And that's what we want to be. It's what we've been preparing for all of our lives. Nothing is accidental. Maybe one person in fifty, or one in a hundred, has the shamanic personality type, right? And we've all been mildly activated by exposure to mythic imagery. The Star Wars generation was raised to want to be mystics. The Matrix generation is rejecting the program. We know that it's all an illusion and that this is our dreaming. The kids growing up on Avatar want to plug into the AI -- the Amazonian Intelligence -- and it's there, you know; it' all true, it's all real. It's as real as we ever could have wanted it to be. And we want it to be real. We want to take it seriously. We know that this is the end of the world. We know that a mass transformation has to occur, and if this mystery could be brought on board our lives in a way that fulfills our mythos, I think that we could be fully activated by it.

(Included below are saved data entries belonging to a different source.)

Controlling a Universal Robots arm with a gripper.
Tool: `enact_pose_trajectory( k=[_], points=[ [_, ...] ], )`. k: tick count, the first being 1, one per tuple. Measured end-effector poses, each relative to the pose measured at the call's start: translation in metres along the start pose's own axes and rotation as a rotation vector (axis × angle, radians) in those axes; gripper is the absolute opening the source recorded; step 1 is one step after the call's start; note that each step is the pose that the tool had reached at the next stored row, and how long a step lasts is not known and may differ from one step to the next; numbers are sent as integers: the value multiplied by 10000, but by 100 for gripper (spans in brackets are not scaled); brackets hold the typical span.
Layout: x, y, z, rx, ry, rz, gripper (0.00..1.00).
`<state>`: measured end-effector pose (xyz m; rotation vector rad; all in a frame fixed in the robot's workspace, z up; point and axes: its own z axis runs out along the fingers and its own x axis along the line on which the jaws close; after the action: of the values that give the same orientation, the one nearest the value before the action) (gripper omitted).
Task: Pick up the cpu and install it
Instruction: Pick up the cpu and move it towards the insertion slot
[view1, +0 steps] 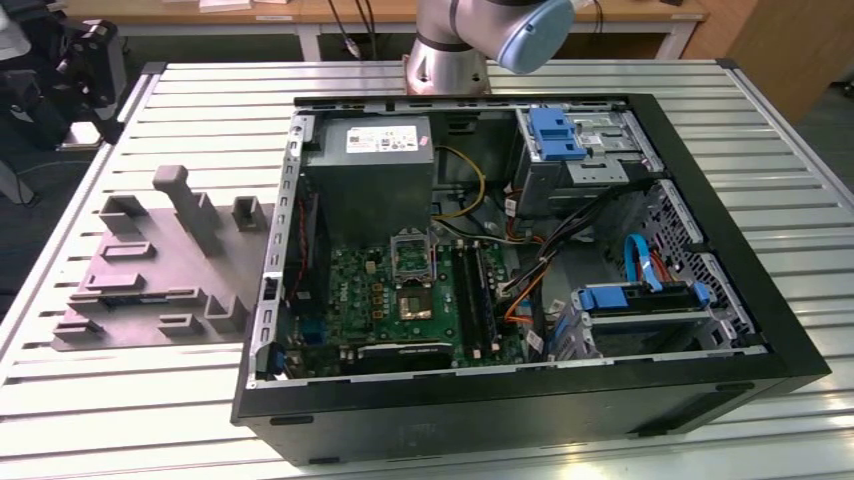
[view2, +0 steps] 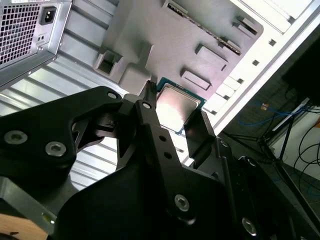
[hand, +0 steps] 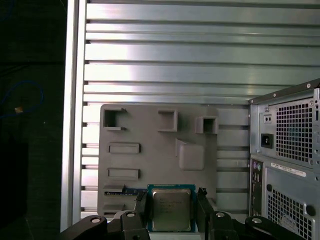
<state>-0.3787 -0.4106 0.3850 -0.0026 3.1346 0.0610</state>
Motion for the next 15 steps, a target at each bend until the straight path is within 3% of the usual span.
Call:
enact_pose_trajectory(
  k=[15],
  points=[
    [-68, 0, 1, 0, 0, 0, 47]
  ],
)
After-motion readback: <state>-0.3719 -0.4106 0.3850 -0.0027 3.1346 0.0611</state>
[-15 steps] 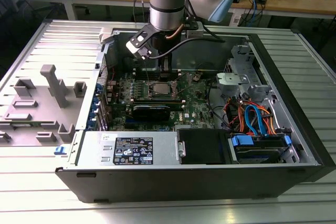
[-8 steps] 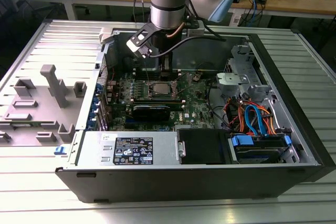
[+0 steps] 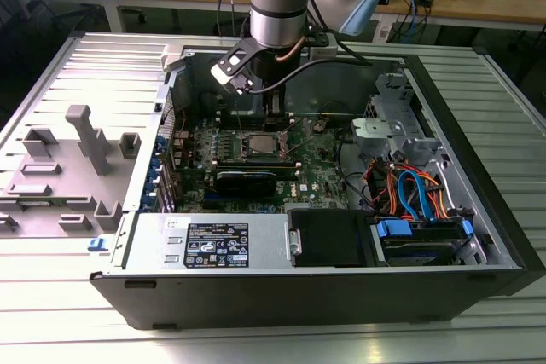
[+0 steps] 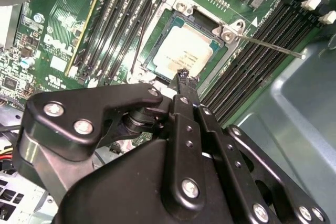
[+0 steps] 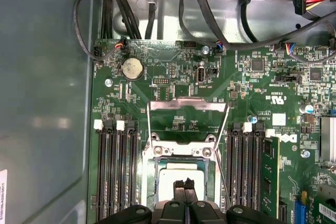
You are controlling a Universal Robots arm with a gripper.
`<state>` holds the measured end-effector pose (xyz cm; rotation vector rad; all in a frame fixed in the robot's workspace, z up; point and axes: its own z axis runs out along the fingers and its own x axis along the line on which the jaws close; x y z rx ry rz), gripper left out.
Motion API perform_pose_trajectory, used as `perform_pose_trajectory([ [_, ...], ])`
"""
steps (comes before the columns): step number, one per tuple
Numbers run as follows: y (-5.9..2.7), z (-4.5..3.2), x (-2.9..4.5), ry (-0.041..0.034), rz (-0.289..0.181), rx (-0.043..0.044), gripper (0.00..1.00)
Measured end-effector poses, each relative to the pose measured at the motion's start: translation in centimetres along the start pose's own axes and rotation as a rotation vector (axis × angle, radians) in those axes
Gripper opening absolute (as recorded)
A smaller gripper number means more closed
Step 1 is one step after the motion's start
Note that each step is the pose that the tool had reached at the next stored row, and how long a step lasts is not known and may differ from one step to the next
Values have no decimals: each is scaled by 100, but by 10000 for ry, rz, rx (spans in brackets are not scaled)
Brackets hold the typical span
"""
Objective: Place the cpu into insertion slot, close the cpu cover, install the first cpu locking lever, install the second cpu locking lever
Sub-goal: 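Close the cpu cover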
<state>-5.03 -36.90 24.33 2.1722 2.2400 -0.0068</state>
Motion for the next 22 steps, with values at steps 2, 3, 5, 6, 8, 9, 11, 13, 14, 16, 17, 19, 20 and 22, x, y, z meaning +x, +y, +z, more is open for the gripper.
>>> perform_pose_trajectory([
  [2,1,0,0,0,0,0,11],
  [3,3,0,0,0,-1,0,11],
  [5,5,0,0,-1,-1,0,11],
  [6,6,0,0,0,0,0,11],
  [8,6,0,0,0,0,0,11],
  [9,7,0,0,0,0,0,11],
  [11,7,0,0,0,0,0,11],
  [13,8,-6,1,-1,-1,1,11],
  [14,8,-8,1,1,0,0,11],
  [16,8,-45,-1,-1,-1,5,11],
  [17,8,-71,-1,0,-1,5,11],
  [19,9,-74,-1,3,0,3,11],
  [20,11,-75,-1,3,-2,4,11],
  [22,13,-75,-2,-1,-1,6,11],
])
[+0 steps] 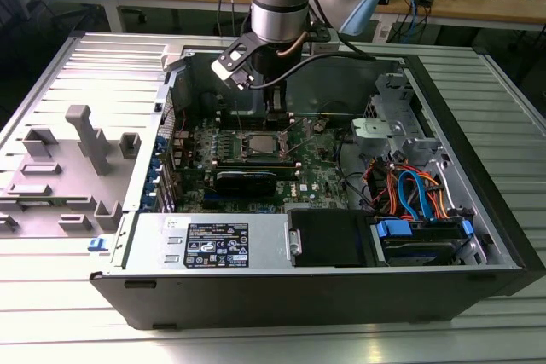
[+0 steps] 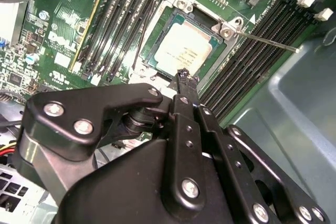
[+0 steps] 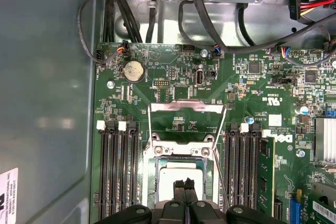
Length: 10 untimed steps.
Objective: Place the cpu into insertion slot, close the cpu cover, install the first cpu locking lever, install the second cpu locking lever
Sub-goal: 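Close the cpu cover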
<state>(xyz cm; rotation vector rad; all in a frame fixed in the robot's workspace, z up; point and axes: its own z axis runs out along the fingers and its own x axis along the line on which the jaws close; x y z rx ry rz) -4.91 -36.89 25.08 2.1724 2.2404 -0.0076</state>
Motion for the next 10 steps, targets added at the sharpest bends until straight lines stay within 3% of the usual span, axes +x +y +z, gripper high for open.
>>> perform_pose_trajectory([
  [10,-2,-23,1,1,2,-1,11],
])
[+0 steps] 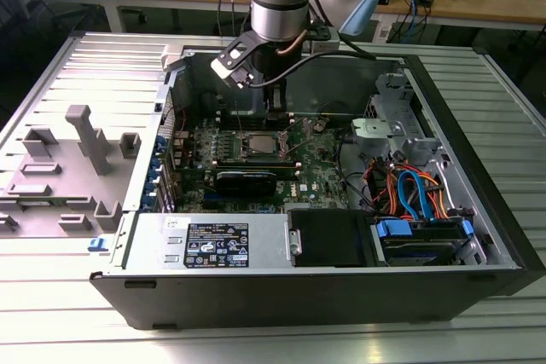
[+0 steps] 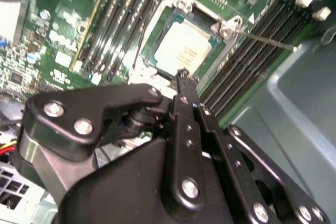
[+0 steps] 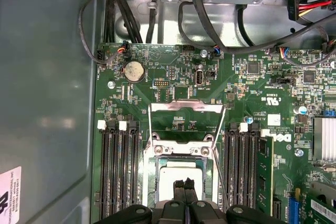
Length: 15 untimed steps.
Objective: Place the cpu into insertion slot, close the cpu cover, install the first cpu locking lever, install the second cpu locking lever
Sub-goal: 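Close the cpu cover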
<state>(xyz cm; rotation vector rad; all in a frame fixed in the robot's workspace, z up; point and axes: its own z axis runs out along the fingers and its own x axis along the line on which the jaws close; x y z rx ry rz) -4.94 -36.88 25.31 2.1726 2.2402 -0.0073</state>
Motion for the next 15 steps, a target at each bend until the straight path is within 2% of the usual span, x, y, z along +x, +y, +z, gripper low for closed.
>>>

Ayahuasca is a jungle spirit, but she's a space-faring spirit as well. She's as futuristic as she is archaic. She knows everything. She's not some kind of a country bumpkin that gets confused by them-there city folk. She talks to you in whatever terms you have in your head. If your background is in jungle mythology, she might give you a giant anaconda. But if your background is in science fiction, then she'll give you Shai-Hulud, the sandworm from Dune. And maybe this is partially the same image, I don't know. But I know that when I asked the plants what I should talk to you about here tonight, they said that I should talk about founding the Jedi Temple.

So how about it? I don't really want to call it that. I'm not trying to make light of it, or trivialize it -- quite the reverse. Though I do like the Jedi Academy word praxeum, which means a temple for both learning and practice.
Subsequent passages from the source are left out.